23 November 2016| No Comments on Allied     by Sean Chavel


I tried to convince myself for awhile that I saw a good movie, but I just couldn’t do it. Allied is a World War II film not based on any specific true story, it doesn’t serve as a direct metaphor of any cultural hot topics, and so it should be classified as something that rarely gets made these days: Melodrama, which in definition, is a sensationalized dramatic piece with exaggerated characters and exciting historical events serving as a backdrop. I love melodramas! There should be more movies made more often that say, The Hell With It, today it’s a World War II melodrama because there are just not enough of them at the multiplex!

The first half, set entirely in Casablanca with Brad Pitt and Marion Cotillard as spies who are paired together by separate secret agencies and fight off love in order to put the mission first, is languorously paced yet enjoyable spy lifestyle revelry. Both do some of their finest acting by under playing their interest with each other, but, come on, they are way too beautiful the both of them to resist! Cotillard is playing the type of brilliant woman who out-talks every man in every scene and reduces him to fuddy duddy, that means Pitt too. There’s a grandiose love scene set against a sandstorm, and no ordinary woman would initiate a such a thing. But this is foxy Cotillard we’re talking about.

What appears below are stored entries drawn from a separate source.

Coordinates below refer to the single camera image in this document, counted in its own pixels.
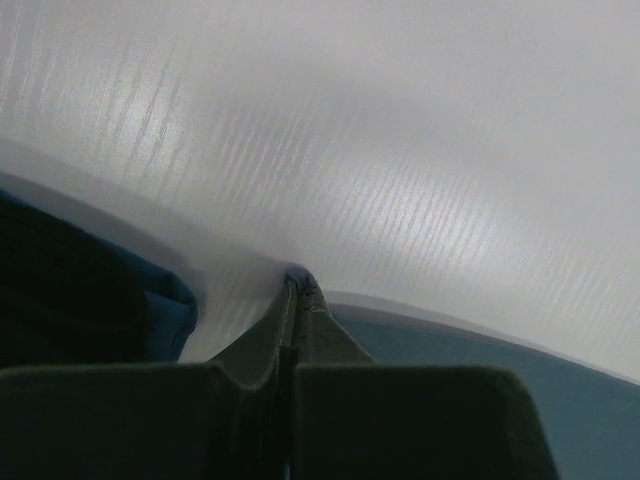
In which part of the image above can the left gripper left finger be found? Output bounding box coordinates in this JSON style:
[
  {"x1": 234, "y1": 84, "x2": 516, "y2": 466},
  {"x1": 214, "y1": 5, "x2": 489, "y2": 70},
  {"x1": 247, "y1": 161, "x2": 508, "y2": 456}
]
[{"x1": 1, "y1": 281, "x2": 296, "y2": 479}]

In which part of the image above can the black folded t shirt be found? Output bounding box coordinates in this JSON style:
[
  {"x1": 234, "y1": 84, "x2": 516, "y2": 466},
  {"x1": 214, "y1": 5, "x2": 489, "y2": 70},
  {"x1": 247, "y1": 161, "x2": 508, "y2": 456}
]
[{"x1": 1, "y1": 198, "x2": 148, "y2": 368}]

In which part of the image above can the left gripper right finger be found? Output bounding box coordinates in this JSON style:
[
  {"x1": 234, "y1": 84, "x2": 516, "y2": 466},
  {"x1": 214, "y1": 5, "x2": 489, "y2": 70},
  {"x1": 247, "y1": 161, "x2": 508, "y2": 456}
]
[{"x1": 294, "y1": 284, "x2": 558, "y2": 479}]

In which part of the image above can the grey-blue t shirt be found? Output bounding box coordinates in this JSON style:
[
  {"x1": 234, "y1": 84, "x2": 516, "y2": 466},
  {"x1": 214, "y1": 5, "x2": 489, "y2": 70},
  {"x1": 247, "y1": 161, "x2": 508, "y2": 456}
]
[{"x1": 283, "y1": 267, "x2": 640, "y2": 480}]

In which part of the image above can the blue folded t shirt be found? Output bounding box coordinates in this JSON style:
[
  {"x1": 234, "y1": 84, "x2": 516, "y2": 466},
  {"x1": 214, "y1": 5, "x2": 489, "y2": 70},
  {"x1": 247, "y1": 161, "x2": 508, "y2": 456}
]
[{"x1": 1, "y1": 192, "x2": 198, "y2": 362}]

The mission is bloody, it has Tarantino-like juice to it. But it’s quickly over with. Pitt is a Canadian intelligence officer who gets Cotillard’s French resistance fighter marry him. They relocate to war-torn London in the final stages of the war (there’s some dramatized vivid bomber plane blitzes on London). She has their baby, but he is still in service. Their lives are bliss until – espionage intrigue (!) – it is suggested to Pitt by his superior officers that his new wife is not who she claims to be. Pitt’s superiors ask to entrap her, and if she is guilty of being a spy, he must execute her. Of course he could sabotage his orders in a number of ways, but then, in the vise of melodrama, he really needs the truth about his wife for himself.

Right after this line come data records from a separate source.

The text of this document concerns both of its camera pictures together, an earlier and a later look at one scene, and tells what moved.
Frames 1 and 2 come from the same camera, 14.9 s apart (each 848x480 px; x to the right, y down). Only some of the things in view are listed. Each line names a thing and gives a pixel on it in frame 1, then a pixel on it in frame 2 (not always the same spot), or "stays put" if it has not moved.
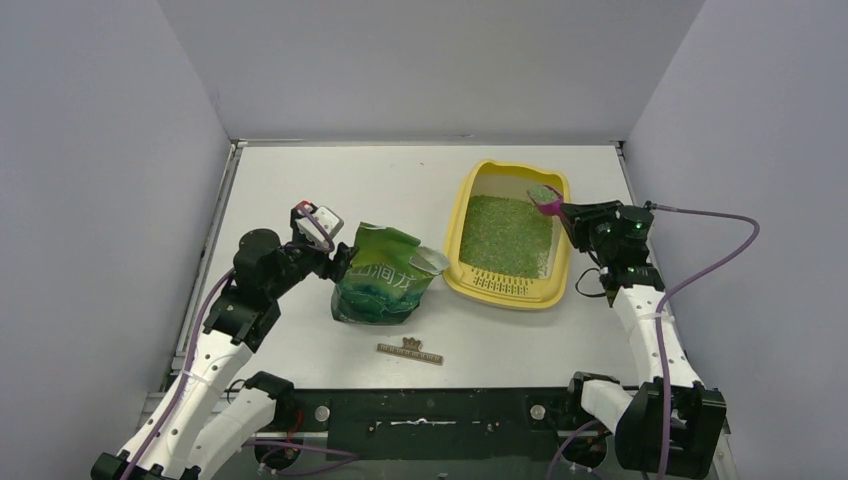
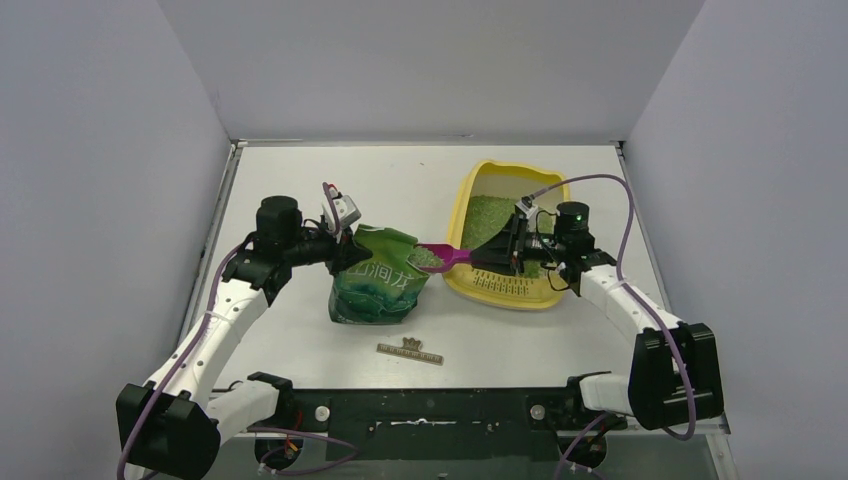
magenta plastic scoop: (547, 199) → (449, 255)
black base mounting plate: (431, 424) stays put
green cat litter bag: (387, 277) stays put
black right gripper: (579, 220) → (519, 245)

“Allied” had a number of good second half scenes, and yet it had me sighing in dismay. I wouldn’t say the movie hinges on the baby, but that baby is far too conveniently placid, for not once does the baby cry while on an unpleasant car trip. And our two characters throw a loud, rip-roaring party at their home – something parents of a one-year old would never do in any era, and if they did, I doubt they could get the baby to sleep through the raucous. But what I really shook my head over this: I never felt Cotillard was the same character we met at the end of the movie that she is at the beginning. She’s suddenly quivering, monosyllabic, and gee, a small woman. For that, I kind of felt betrayed. Director Robert Zemeckis (“Cast Away,” “The Walk”) brings all his usual epic storytelling expertise to the table, he starts with juicy melodrama and has the intelligence to make good tearjerker melodrama (this isn’t it), but with this production, I feel all he left behind was common sense.

124 Minutes. Rated R.


Film Cousins: “Casablanca” (1943); “Hope and Glory” (1987); “Mr. & Mrs. Smith” (2005); “Inglorious Basterds” (2009).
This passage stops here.